松原氏は『マイクリプトヒーローズ』の際に「士農工商」のような概念を考えたと述べました。「士はeSports的にゲームを極めて稼いでいく人、農はクエストを回って落ちてきたものを売って稼ぐ人、工はゲーム内のコンテンツ作成に貢献する人、というように様々な役割のプレイヤーが存在することで持続可能性が増すのではないか」ということです。
同様に上野氏は「プレイヤーはNFTに集中してもらって、投資家はトークンに集中してもらう、という棲み分けが上手くいくのではないか?」と話していました。少し前はデュアルトークンのような形態が流行りましたが、その点については「理想的にはデフレ型のトークンと、インフレ型のトークンの組み合わせだと思っていますが、まだ理解が追いついていないのでシングルトークンが良いと思う」ということでした。
サステイナブルを探す道のり
今後のトケノミクスはどうなっていくでしょうか?
松原氏は「でも結局、みんなポンジ大好きですよね」と述べ、最近も話題になったハムスターのベッティングゲームにも触れ、脳汁が出るような収益機会を求めるユーザーが多いと指摘しました。一方で、「Autonomous Worlds」(自律分散型世界)という概念が最近のイーサリアムのハッカソンでも取り上げられ、様々なプロジェクトが作られたように、『マリオメーカー』のように誰でも世界を作って遊びを提供できるブロックチェーンならではの提案がサステイナブルに繋がる可能性があると話しました。

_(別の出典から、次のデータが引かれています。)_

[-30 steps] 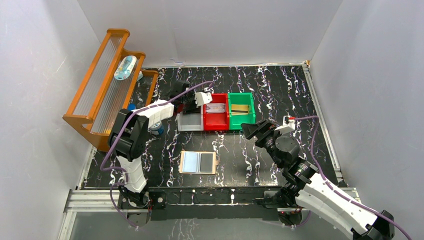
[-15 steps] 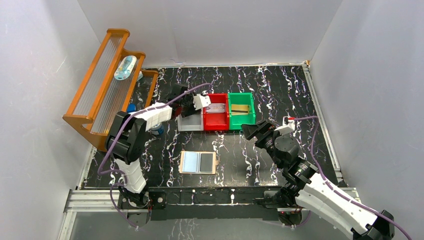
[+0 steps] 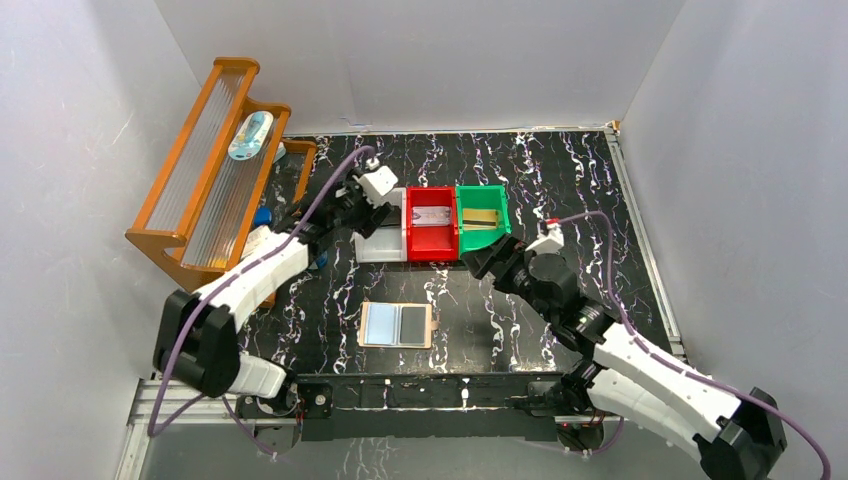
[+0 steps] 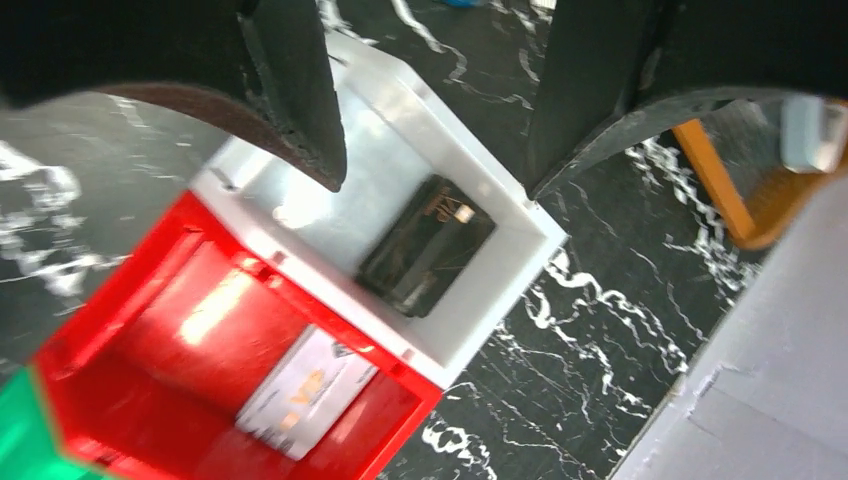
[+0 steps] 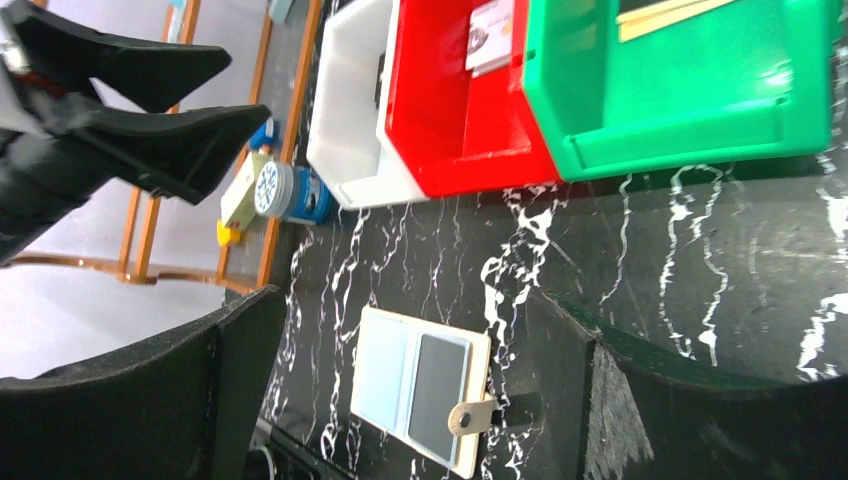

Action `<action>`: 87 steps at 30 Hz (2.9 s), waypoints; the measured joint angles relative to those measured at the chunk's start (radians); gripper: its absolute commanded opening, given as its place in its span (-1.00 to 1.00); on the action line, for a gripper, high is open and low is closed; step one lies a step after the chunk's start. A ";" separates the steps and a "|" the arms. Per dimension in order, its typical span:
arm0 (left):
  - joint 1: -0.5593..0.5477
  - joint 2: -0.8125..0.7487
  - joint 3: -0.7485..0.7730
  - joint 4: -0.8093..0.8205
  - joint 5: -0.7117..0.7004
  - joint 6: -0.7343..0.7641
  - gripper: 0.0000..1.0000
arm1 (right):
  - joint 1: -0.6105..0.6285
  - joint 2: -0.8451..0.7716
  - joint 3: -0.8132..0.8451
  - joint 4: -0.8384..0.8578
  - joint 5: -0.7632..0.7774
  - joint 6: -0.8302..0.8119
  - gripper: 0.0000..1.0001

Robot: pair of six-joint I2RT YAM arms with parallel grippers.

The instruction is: Take the credit cards out of the card holder

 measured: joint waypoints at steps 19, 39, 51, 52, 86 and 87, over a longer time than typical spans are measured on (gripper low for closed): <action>0.000 -0.551 -0.378 -0.108 -0.013 -0.894 0.97 | 0.081 0.465 0.164 0.018 -0.365 0.018 0.34; 0.000 -0.639 -0.395 -0.202 -0.053 -1.093 0.97 | 0.242 0.775 0.352 -0.177 -0.304 0.033 0.12; 0.000 -0.655 -0.423 -0.174 0.082 -1.095 0.85 | 0.243 0.819 0.365 -0.176 -0.332 0.039 -0.05; 0.000 -0.647 -0.423 -0.169 0.097 -1.095 0.83 | 0.243 0.825 0.365 -0.176 -0.333 0.039 -0.05; 0.000 -0.444 -0.572 -0.128 0.462 -1.186 0.04 | 0.234 0.879 0.342 -0.131 -0.360 0.146 -0.19; 0.000 -0.435 -0.578 -0.117 0.463 -1.196 0.03 | 0.234 0.879 0.342 -0.131 -0.360 0.146 -0.19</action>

上野氏は「NFTに価値の源泉を置いて、トークンはその媒介物として考えればサステイナブルは実現できると思います」とコメント。トレーディングカードゲームやスポーツ、MMO、メタバース、二次創作系などはそれに当てはまるとしました。最後に『三国志大戦』を秋(曰くゲーム業界の秋は長いそうですが)にリリースする計画で、驚きの提案もあると述べセッションを締めくくりました。